Contrary to commonly held belief, public classrooms throughout Washington are expected to recite the Pledge of Allegiance each day.
The Revised Code of Washington (28A.230.140) calls for “appropriate flag exercises to be held in each classroom at the beginning of the school day … at which exercises those pupils so desiring shall recite the following salute to the flag: ‘I pledge allegiance to the flag of the United States of America and to the republic for which it stands, one nation under God, indivisible, with liberty and justice for all.’ ”
It is likely that most adults can still recite that pledge. But rote recitation is not the same as understanding.
That is the idea behind Senate Bill 6205, which currently is in committee in the Legislature. Recommended by a class at Eatonville Middle School, south of Tacoma, the legislation would call for teaching the meaning and the history of the pledge at each school level by the 2025-26 school year.
It is a good idea, and it would meld with continuing work throughout the state to improve civics education. In an effort to strengthen our democracy, lawmakers in recent years have approved efforts to bolster public understanding of American political systems.
Such curriculum has diminished throughout the nation in recent decades, and the results have been predictable. A 2022 analysis by the National Assessment of Educational Progress found that 13 percent of eighth-graders were proficient in U.S. history — down from a peak of 18 percent in 2014. Not that adults are more enlightened; surveys show that less than half of American adults can name the three branches of government or are aware that a 5-4 Supreme Court ruling becomes the law of the land.

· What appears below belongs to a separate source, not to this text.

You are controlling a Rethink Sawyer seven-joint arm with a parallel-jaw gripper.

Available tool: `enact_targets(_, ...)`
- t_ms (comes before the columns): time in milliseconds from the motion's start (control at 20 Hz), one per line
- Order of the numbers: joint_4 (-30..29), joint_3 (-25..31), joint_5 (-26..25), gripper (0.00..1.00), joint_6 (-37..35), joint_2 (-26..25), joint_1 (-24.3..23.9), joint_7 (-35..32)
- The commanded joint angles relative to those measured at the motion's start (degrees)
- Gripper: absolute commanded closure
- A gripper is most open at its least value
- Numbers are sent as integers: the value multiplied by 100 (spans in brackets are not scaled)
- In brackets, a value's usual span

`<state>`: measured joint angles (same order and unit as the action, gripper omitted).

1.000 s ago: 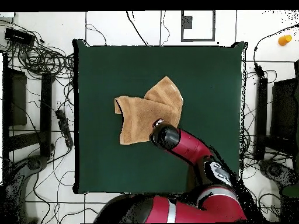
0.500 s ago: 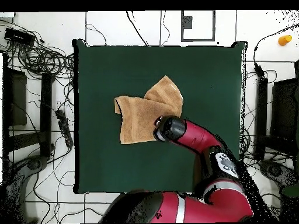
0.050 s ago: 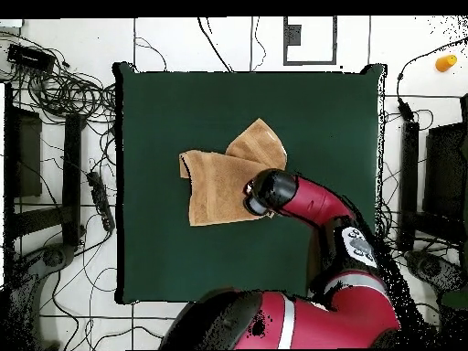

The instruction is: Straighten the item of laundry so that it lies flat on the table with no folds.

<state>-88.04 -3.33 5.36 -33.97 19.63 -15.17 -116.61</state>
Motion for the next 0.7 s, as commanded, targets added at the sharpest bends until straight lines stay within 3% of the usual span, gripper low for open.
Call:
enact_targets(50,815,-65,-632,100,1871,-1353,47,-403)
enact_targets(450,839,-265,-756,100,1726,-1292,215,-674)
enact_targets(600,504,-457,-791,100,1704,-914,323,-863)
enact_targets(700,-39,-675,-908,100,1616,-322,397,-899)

It is easy to draw a line from such ignorance to the political discord that has fractured our democracy. If people do not understand the machinations of the Electoral College, for example, they are more likely to believe lies in an attempt to upend that process. As George Washington reputedly asked: “What species of knowledge” is more important than “the science of government?”

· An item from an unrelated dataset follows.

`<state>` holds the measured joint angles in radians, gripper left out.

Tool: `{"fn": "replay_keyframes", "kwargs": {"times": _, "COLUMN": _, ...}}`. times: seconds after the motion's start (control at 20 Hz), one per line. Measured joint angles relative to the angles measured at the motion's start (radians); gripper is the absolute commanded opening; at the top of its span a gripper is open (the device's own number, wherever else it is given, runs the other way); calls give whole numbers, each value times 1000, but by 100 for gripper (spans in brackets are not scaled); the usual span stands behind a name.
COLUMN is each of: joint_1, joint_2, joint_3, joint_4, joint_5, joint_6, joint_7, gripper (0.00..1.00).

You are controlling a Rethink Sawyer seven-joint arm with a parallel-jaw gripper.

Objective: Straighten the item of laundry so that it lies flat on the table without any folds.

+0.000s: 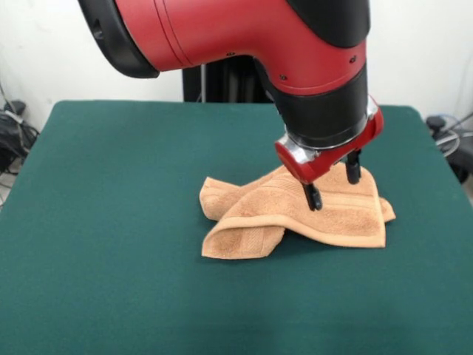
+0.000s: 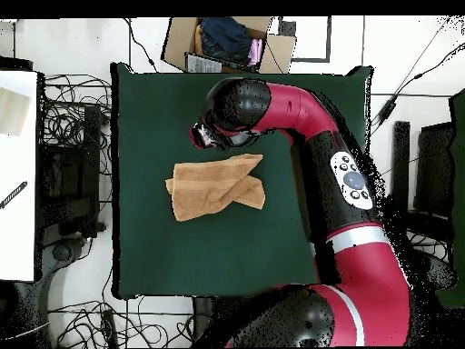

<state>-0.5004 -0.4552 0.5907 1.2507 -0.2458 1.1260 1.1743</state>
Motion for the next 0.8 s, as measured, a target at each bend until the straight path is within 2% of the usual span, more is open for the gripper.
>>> {"fn": "replay_keyframes", "kwargs": {"times": 0.8, "joint_1": 0, "joint_2": 32, "joint_3": 29, "joint_4": -78, "joint_5": -37, "joint_6": 33, "joint_7": -5, "gripper": 100}}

Of course, any effort to teach and understand American history is likely to quickly become embroiled in political differences. As two professors wrote in an opinion piece for The Washington Post last year: “U.S. history and civics curriculums have long been attacked from the political right as insufficiently patriotic and from the left as woefully incomplete and discriminatory. In short, Americans have never agreed about what should be taught when it comes to our nation’s history and government.”
We would not expect that a bill requiring the teaching of the Pledge of Allegiance would close that divide. “Indivisible, with liberty and justice for all,” has different meanings for different Americans. And the “under God,” clause, which was added to the pledge in 1954 as the Cold War led Americans to differentiate themselves from “godless Communists,” continues to spark debate. Clark County residents got an up-close look at a similar controversy in 2015, when county councilors voted to emblazon “In God We Trust” on the council hearing room, leading to contentious discussions.
But such disagreements reflect what it means to be an American. While we might not agree on the meaning of the Pledge of Allegiance, having students ponder that meaning is better for our democracy than expecting them to thoughtlessly recite the words.